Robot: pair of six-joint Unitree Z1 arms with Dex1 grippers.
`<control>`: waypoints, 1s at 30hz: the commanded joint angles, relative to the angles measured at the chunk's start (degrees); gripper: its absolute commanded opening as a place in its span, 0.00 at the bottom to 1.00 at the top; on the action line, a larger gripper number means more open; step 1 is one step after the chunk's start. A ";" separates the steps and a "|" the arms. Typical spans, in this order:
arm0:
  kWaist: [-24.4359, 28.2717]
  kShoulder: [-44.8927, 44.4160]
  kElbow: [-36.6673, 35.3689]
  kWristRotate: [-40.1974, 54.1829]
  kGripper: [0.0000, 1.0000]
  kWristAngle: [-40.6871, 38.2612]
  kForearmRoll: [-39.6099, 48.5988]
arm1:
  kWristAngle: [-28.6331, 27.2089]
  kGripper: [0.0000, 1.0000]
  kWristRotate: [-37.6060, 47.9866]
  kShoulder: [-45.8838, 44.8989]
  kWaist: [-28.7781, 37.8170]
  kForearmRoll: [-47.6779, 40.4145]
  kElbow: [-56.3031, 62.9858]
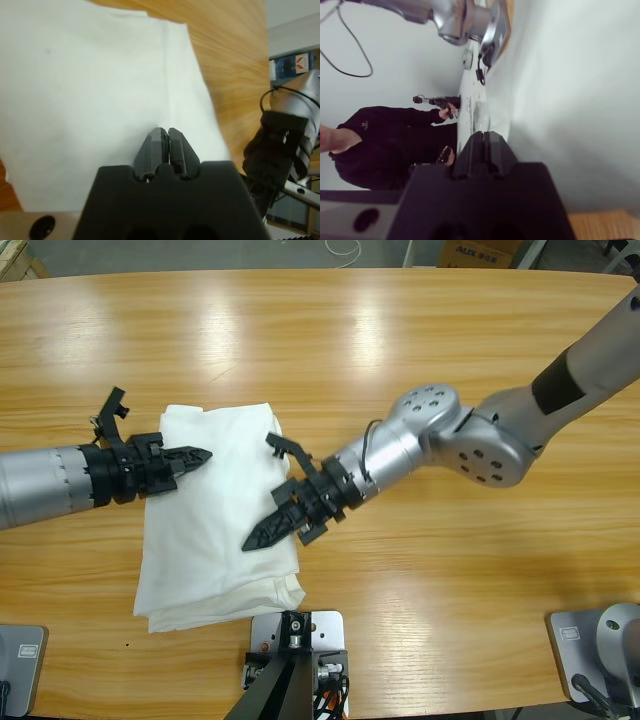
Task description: Fold clothes
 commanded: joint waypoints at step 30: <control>1.38 -26.01 -13.76 17.63 1.00 -13.83 34.80 | -17.61 1.00 -0.44 -24.04 -10.62 -6.25 12.81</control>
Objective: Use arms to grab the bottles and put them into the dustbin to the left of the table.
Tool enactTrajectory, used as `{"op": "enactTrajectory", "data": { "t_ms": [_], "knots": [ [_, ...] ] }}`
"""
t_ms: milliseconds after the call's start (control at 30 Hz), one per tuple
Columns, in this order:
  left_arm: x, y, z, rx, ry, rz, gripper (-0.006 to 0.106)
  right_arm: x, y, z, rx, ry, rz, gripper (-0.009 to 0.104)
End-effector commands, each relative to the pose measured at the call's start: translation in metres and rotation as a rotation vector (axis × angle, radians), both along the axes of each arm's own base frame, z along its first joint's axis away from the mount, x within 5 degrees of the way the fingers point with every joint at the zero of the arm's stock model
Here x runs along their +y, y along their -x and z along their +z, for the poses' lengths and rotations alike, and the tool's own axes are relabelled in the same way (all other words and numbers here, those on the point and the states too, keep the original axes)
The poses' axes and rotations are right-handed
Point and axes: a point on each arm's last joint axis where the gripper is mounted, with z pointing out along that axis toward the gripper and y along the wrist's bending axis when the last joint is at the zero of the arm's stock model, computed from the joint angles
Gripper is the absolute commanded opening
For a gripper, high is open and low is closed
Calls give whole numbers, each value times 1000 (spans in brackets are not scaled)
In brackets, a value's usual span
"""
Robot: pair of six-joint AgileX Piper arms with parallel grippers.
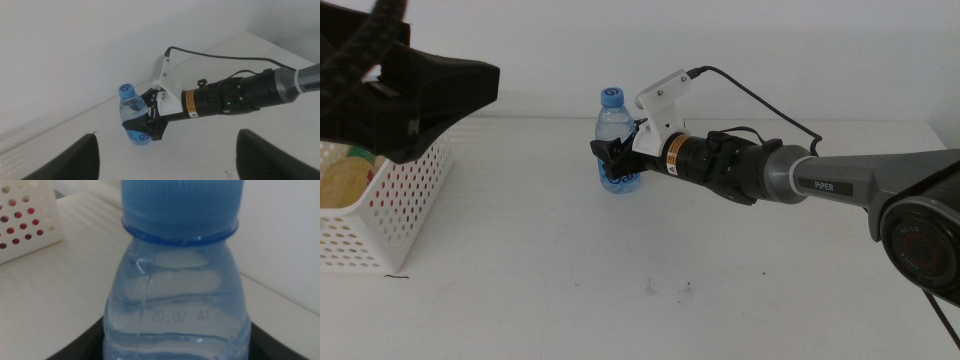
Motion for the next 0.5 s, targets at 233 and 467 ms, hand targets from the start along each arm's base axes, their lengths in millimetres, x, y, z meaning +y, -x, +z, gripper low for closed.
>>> {"op": "enactTrajectory", "data": {
  "t_ms": [233, 467],
  "knots": [
    [0, 0, 1, -12, 8, 3, 94, 1, -1, 12, -4, -52, 22, 0],
    [0, 0, 1, -12, 8, 3, 94, 3, 7, 10, 10, -65, 40, 85]
  ]
}}
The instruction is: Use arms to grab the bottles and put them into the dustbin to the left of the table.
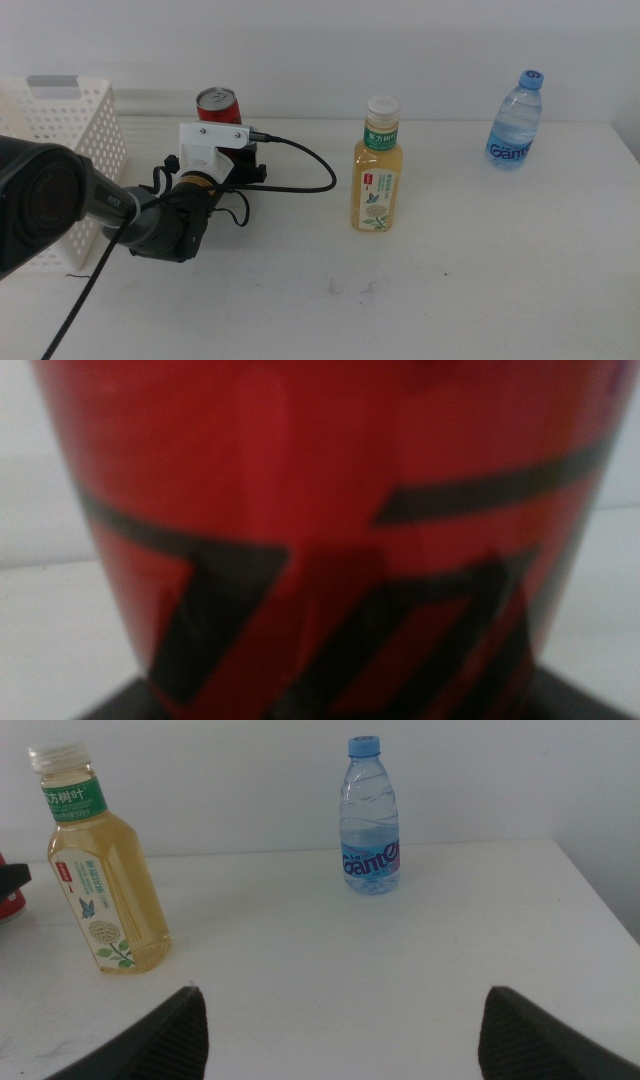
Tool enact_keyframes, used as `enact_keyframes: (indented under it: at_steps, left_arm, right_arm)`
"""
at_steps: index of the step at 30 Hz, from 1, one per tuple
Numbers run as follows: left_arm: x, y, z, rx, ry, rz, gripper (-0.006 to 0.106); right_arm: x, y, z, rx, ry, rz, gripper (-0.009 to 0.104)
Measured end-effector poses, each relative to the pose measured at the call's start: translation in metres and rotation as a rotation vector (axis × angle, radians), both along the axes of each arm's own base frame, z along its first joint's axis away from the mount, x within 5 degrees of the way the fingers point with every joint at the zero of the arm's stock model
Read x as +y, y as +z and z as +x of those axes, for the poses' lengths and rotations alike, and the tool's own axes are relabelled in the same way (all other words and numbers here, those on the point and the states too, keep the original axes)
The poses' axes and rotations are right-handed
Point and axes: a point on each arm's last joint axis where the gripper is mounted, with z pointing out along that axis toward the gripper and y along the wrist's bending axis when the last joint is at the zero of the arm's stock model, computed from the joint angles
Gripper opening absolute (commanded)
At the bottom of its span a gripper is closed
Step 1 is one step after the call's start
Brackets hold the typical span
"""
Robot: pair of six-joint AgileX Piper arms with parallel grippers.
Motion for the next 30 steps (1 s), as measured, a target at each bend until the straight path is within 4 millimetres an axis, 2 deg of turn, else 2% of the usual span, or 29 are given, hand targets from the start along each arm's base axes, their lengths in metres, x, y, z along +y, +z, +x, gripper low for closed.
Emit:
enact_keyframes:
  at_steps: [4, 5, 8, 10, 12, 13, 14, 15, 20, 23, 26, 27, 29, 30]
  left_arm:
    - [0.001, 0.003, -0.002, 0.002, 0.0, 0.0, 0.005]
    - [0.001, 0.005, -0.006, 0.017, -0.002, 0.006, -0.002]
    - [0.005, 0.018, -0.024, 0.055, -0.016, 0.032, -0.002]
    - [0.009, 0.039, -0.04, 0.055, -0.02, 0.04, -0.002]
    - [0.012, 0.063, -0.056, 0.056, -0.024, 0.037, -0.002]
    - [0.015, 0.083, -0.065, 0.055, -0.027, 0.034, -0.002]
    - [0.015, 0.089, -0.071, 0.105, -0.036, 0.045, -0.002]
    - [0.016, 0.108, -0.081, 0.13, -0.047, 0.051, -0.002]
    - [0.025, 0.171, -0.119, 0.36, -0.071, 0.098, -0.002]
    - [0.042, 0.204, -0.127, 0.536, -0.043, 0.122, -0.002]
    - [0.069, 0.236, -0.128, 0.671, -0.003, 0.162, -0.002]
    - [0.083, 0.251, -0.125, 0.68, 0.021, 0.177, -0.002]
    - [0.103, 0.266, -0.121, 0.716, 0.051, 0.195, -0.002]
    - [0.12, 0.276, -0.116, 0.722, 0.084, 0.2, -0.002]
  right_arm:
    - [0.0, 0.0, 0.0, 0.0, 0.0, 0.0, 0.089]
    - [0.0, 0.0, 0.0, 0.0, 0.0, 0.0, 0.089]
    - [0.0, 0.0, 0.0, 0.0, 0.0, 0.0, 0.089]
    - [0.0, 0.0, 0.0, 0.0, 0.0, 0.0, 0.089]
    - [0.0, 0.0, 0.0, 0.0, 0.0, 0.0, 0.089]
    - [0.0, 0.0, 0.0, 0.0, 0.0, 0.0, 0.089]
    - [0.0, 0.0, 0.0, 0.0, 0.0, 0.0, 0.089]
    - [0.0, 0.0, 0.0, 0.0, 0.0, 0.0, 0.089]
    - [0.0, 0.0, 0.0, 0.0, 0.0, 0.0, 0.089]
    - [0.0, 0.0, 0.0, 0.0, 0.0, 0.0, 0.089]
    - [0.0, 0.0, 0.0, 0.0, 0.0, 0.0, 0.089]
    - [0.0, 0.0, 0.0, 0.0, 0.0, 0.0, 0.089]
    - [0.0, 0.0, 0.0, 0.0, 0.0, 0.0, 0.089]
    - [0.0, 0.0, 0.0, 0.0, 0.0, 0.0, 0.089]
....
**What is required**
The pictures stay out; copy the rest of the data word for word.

**Exercise answer**
Robot: pair of six-joint Unitree Z1 arms with Dex1 grippers.
`<control>`: waypoints, 1s at 30hz: the commanded joint angles, relative to the angles measured at the chunk's start (degrees); gripper: its absolute commanded opening as a place in its span, 0.00 at the bottom to 1.00 at the top; on the action line, a larger gripper number means more open; step 1 is one step after the chunk's start. A ";" separates the steps and a "|" the arms. Typical spans, in this order:
arm0:
  kWaist: [-24.4359, 28.2717]
  kShoulder: [-44.8927, 44.4160]
  kElbow: [-36.6673, 35.3689]
  kWristRotate: [-40.1974, 54.1829]
  kGripper: [0.0000, 1.0000]
  kWristAngle: [-40.6871, 38.2612]
  kForearmRoll: [-39.6099, 48.5988]
arm1:
  kWristAngle: [-28.6331, 27.2089]
  kGripper: [0.0000, 1.0000]
  kWristRotate: [-37.6060, 47.9866]
  kShoulder: [-45.8838, 44.8989]
  kWaist: [-28.7781, 37.8170]
  kForearmRoll: [-47.6779, 40.4145]
  kElbow: [-56.3031, 62.9858]
Task description: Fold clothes
 commanded: joint waypoints at step 30: <control>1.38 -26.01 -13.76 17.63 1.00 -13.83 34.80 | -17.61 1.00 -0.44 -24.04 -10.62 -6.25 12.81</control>
Objective: Use arms to grab the bottles and put them into the dustbin to the left of the table.
Tool enactTrajectory, used as `{"op": "enactTrajectory", "data": { "t_ms": [_], "knots": [ [_, ...] ] }}`
"""
t_ms: milliseconds after the call's start (control at 30 Hz), one per tuple
Columns, in this order:
  left_arm: x, y, z, rx, ry, rz, gripper (-0.006 to 0.106)
  right_arm: x, y, z, rx, ry, rz, gripper (-0.009 to 0.104)
End-effector commands, each relative to the pose measured at the call's start: translation in metres and rotation as a rotation vector (axis × angle, radians), both along the axes of each arm's own base frame, z along its first joint's axis away from the mount, x within 5 degrees of the way the fingers point with every joint at the zero of the arm's stock model
Here x runs along their +y, y along their -x and z along their +z, for the poses' lengths and rotations alike, and the tool's own axes are relabelled in the same way (all other words and numbers here, those on the point and the states too, keep the original axes)
The poses' axes and rotations are right-handed
Point and axes: a point on each arm's last joint axis where the gripper is mounted, with z pointing out along that axis toward the gripper and y along the wrist's bending axis when the last joint is at the zero of the arm's stock model, computed from the joint angles
Gripper is the absolute commanded opening
For a gripper, high is open and low is closed
Calls give whole numbers, each value times 1000 (spans in brackets are not scaled)
In brackets, a value's usual span
"""
Robot: pair of six-joint AgileX Piper arms with parallel grippers.
Motion for the next 0.5 s, targets at 233 and 467 ms, hand targets from the start along each arm's base axes, their lengths in millimetres, x, y, z meaning +y, -x, +z, gripper low for closed.
>>> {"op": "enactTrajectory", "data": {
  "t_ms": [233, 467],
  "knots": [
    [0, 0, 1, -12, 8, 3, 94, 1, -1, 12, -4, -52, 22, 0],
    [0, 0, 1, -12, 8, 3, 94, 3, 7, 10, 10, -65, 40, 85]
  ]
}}
The instruction is: Use arms to grab the bottles and put them into the dustbin to the left of the table.
Tool enact_keyframes, used as `enact_keyframes: (indented under it: at_steps, left_arm, right_arm)`
"""
at_steps: index of the step at 30 Hz, from 1, one per tuple
Numbers run as follows: left_arm: x, y, z, rx, ry, rz, gripper (-0.006 to 0.106); right_arm: x, y, z, rx, ry, rz, gripper (-0.009 to 0.104)
Measured end-effector poses, each relative to the pose measured at the call's start: translation in metres and rotation as a rotation vector (axis × angle, radians), both along the axes of each arm's own base frame, z along its first joint's axis away from the mount, x within 5 degrees of the way the fingers point with every joint at the zero of the arm's stock model
Read x as +y, y as +z and z as +x of those axes, for the poses' lengths and rotations alike, and the tool's own axes are relabelled in the same way (all other words and numbers here, those on the point and the states too, keep the original axes)
The poses' axes and rotations are right-handed
Point and axes: a point on each arm's last joint axis where the gripper is mounted, with z pointing out along that axis toward the gripper and y along the wrist's bending axis when the last joint is at the zero of the arm's stock model, computed from the joint angles
Gripper opening absolute (commanded)
At the bottom of its span a gripper is closed
Step 1 is one step after the call's start
Brackets hold the typical span
"""
Robot: pair of six-joint AgileX Piper arms with parallel grippers.
Motion for the next 30 steps (1 s), as measured, a target at each bend until the straight path is within 4 millimetres an axis, 2 deg of turn, else 2% of the usual span, or 29 are given, hand targets from the start along each arm's base axes, their lengths in metres, x, y, z along +y, +z, +x, gripper low for closed.
Emit:
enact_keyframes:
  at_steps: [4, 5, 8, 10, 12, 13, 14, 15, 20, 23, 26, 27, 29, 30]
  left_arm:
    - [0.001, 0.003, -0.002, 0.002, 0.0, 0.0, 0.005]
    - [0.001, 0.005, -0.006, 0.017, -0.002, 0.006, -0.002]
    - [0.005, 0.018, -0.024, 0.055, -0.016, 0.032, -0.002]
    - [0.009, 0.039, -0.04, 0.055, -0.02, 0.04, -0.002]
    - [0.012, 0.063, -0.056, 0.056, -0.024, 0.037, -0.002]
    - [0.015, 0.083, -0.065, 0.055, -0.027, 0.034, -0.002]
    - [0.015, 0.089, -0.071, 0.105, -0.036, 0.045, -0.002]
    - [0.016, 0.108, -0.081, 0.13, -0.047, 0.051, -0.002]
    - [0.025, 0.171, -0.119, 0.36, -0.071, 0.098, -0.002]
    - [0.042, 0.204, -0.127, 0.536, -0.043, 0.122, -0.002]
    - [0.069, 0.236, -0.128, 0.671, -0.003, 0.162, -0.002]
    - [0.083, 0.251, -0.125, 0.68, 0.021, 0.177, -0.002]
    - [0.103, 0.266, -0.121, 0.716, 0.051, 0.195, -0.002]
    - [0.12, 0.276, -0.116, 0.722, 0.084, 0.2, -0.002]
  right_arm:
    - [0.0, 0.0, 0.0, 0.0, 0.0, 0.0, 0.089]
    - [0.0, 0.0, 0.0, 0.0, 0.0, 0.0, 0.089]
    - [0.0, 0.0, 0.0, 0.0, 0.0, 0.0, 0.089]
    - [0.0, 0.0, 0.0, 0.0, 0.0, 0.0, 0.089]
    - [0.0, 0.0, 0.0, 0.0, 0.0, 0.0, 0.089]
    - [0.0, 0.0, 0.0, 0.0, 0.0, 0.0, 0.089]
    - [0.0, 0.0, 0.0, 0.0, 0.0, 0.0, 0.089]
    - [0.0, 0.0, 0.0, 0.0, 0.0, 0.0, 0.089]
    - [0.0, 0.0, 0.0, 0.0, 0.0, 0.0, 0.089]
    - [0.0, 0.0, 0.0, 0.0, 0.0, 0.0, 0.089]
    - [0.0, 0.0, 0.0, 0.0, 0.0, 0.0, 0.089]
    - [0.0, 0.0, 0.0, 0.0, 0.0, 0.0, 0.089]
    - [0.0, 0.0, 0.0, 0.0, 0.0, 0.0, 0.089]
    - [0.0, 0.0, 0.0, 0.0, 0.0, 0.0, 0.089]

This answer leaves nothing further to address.